**AIM OF THE EXERCISE**
For the material below, count the lines containing "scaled" and reply with the number alone.

**DATA SHOWN**
Segment Open

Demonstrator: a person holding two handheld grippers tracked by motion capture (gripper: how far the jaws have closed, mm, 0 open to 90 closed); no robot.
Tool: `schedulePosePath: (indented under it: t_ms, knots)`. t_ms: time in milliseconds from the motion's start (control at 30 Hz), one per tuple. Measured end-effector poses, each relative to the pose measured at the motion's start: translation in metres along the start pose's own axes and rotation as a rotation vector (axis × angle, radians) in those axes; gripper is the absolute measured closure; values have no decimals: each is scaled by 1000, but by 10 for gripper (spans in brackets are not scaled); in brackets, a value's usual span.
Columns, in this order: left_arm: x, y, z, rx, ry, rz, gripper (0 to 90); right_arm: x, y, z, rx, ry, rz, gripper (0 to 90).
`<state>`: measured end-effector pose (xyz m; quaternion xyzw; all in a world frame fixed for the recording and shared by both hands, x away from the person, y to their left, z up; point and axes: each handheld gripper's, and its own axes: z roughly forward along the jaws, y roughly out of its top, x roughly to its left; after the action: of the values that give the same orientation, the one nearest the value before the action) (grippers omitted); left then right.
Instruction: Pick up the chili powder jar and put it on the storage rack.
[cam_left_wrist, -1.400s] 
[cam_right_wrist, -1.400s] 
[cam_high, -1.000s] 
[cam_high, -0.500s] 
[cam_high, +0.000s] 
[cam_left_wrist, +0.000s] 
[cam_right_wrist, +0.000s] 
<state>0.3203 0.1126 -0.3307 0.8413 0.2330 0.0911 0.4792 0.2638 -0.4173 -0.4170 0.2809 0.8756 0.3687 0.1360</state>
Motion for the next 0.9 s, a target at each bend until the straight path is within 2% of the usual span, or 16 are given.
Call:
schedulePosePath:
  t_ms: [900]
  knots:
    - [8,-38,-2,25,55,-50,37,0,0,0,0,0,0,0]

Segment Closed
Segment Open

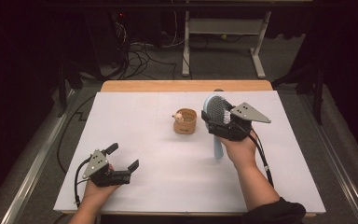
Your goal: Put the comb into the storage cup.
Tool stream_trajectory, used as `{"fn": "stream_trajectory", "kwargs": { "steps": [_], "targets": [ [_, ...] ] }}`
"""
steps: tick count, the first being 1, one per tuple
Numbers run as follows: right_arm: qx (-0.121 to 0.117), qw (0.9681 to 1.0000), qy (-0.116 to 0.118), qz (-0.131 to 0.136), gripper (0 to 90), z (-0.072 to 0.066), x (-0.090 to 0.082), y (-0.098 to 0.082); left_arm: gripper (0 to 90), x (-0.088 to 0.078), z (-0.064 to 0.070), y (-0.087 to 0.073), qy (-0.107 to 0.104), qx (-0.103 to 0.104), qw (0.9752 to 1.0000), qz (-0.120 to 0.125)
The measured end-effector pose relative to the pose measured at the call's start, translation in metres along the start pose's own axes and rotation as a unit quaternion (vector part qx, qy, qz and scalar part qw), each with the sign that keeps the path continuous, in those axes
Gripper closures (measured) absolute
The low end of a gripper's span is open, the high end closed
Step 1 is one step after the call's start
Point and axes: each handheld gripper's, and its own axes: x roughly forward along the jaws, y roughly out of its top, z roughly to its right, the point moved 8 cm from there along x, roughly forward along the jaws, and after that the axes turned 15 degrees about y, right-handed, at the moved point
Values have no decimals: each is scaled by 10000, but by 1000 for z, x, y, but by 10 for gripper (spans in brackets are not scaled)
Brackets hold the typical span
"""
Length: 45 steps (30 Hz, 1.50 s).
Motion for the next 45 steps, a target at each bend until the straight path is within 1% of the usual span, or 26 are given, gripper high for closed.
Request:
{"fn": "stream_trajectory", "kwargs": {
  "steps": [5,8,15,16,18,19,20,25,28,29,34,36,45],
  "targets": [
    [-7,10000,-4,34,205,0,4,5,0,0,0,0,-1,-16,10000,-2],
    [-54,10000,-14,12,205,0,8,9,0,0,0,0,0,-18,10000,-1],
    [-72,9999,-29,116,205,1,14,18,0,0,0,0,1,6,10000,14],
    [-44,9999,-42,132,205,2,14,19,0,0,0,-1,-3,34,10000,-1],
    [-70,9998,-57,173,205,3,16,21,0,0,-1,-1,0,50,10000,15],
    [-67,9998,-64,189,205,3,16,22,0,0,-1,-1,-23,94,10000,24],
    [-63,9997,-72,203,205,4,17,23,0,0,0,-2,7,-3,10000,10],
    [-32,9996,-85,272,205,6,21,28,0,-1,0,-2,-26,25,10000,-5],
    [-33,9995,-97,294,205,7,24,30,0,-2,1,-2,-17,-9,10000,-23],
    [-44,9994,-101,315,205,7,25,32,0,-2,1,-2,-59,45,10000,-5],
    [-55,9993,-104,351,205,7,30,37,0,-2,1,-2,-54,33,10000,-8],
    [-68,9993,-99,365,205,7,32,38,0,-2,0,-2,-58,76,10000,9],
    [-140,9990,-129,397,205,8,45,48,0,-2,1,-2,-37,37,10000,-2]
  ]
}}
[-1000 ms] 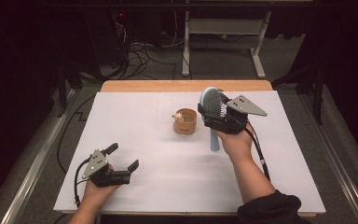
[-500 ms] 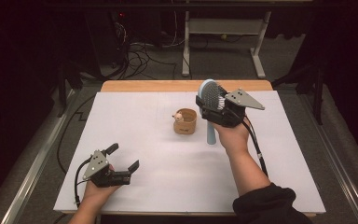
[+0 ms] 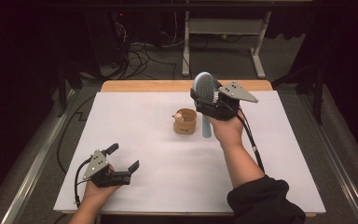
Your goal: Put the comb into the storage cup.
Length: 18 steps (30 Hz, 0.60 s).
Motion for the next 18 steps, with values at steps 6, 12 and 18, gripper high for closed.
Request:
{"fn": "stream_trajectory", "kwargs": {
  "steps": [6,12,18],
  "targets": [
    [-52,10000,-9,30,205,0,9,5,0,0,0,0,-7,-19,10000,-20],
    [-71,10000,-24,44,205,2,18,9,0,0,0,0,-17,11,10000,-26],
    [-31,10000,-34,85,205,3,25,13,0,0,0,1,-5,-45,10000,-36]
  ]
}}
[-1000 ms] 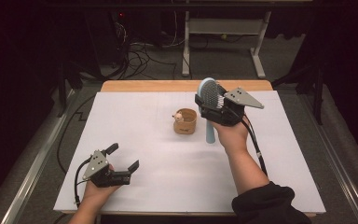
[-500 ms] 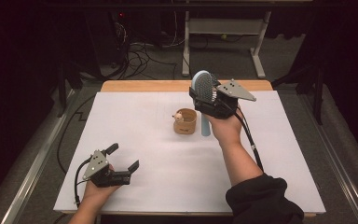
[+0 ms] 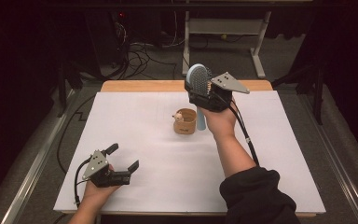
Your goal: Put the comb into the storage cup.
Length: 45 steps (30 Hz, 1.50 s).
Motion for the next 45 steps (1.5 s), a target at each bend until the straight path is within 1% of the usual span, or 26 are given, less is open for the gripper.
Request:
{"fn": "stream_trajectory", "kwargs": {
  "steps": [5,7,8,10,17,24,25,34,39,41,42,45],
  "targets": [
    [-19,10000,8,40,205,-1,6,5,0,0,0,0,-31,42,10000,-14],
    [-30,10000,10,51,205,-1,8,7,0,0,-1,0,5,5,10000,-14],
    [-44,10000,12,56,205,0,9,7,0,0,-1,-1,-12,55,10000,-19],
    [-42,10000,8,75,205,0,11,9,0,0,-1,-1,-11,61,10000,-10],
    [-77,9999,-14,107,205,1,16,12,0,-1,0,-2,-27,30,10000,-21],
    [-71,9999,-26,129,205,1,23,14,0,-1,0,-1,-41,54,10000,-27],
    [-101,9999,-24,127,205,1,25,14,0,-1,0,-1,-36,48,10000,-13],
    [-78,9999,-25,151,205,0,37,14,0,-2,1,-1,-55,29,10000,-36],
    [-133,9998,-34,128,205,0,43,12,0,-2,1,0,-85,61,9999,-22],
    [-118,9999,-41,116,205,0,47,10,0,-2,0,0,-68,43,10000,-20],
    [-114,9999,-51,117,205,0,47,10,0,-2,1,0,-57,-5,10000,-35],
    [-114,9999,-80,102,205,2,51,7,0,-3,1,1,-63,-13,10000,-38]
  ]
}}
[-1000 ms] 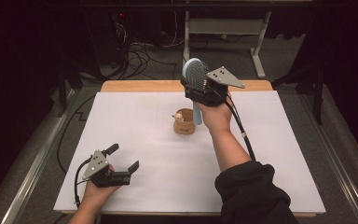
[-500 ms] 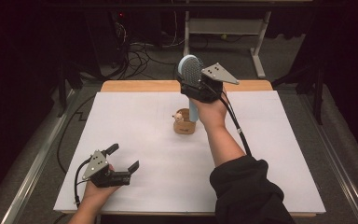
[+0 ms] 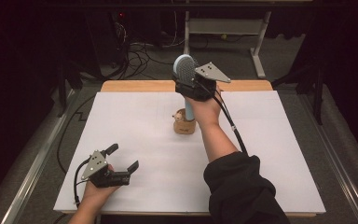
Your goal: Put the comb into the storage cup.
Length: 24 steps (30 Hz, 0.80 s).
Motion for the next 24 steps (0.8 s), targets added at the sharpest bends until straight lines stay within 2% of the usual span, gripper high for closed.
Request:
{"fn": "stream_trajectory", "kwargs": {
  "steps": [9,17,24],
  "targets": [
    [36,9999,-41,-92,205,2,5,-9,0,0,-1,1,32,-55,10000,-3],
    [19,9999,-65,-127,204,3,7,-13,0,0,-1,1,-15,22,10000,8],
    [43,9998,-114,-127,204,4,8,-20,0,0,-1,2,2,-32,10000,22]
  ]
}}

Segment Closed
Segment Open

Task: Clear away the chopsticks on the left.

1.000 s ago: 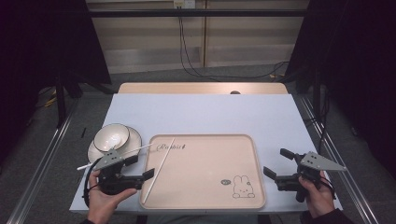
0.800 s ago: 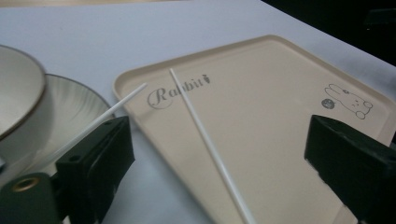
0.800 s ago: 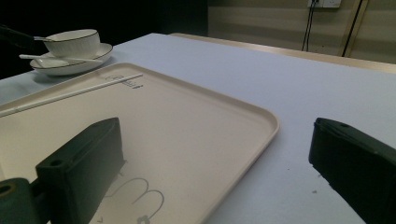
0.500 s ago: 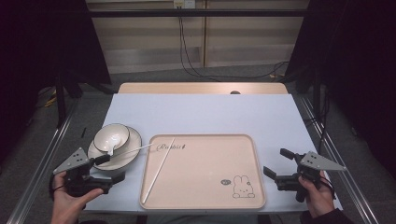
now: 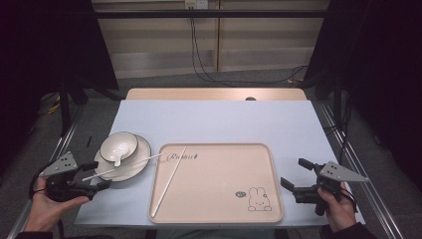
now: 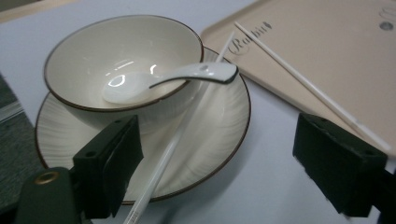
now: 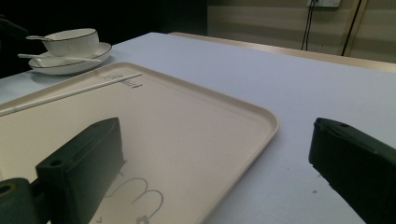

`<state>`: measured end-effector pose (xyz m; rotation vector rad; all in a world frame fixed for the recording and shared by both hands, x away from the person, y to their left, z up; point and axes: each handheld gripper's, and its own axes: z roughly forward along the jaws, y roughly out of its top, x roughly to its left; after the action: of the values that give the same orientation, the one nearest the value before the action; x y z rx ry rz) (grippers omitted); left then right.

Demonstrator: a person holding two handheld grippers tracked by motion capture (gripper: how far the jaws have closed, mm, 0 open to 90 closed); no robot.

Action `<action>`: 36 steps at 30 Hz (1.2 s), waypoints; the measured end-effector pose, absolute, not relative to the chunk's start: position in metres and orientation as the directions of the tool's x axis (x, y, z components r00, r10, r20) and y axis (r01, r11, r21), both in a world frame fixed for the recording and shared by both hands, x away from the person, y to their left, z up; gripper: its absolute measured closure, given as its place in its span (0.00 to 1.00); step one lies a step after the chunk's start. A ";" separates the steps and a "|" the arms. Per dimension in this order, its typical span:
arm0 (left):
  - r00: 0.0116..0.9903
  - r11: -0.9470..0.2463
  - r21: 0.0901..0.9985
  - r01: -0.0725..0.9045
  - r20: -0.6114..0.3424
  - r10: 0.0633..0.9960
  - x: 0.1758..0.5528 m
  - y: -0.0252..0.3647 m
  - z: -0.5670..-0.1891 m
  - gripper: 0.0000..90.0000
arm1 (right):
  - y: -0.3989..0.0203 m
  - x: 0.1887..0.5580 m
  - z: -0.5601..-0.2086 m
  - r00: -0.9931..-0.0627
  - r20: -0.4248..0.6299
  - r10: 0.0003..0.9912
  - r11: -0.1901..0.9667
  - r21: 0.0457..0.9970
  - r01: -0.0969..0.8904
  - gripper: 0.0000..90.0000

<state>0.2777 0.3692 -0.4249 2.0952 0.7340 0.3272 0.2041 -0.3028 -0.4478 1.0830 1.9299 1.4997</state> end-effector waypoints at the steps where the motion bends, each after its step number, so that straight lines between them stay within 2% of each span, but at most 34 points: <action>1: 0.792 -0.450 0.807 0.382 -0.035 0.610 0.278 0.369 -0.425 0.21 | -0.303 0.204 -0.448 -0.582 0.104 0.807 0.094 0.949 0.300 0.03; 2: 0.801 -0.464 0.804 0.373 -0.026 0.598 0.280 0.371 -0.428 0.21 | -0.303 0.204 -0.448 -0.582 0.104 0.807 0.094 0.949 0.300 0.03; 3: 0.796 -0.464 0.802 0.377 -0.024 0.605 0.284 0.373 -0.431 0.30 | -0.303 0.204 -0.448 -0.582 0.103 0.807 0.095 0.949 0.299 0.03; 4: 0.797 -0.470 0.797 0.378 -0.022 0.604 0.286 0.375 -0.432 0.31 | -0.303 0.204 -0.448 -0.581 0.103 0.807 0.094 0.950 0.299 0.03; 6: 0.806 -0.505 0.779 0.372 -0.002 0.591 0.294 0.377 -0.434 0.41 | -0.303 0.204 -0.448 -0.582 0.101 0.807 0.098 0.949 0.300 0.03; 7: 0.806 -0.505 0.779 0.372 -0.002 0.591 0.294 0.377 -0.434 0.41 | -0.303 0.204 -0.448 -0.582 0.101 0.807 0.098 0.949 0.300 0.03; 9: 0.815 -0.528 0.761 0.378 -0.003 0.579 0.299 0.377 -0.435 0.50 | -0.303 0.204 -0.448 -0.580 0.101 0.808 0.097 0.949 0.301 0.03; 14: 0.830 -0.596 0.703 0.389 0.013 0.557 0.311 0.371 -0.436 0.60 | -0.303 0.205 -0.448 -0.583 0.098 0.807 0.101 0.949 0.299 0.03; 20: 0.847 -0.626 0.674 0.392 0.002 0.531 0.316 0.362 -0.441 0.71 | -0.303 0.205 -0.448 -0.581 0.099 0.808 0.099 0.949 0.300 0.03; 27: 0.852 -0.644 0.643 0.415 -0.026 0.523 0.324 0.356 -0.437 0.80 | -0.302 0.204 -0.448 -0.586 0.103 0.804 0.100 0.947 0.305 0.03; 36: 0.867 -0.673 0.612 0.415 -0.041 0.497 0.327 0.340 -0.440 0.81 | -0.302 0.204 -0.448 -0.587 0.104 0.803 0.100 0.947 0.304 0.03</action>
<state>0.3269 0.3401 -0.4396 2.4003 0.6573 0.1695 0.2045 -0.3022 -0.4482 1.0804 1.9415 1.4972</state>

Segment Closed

**TASK SOLUTION**
2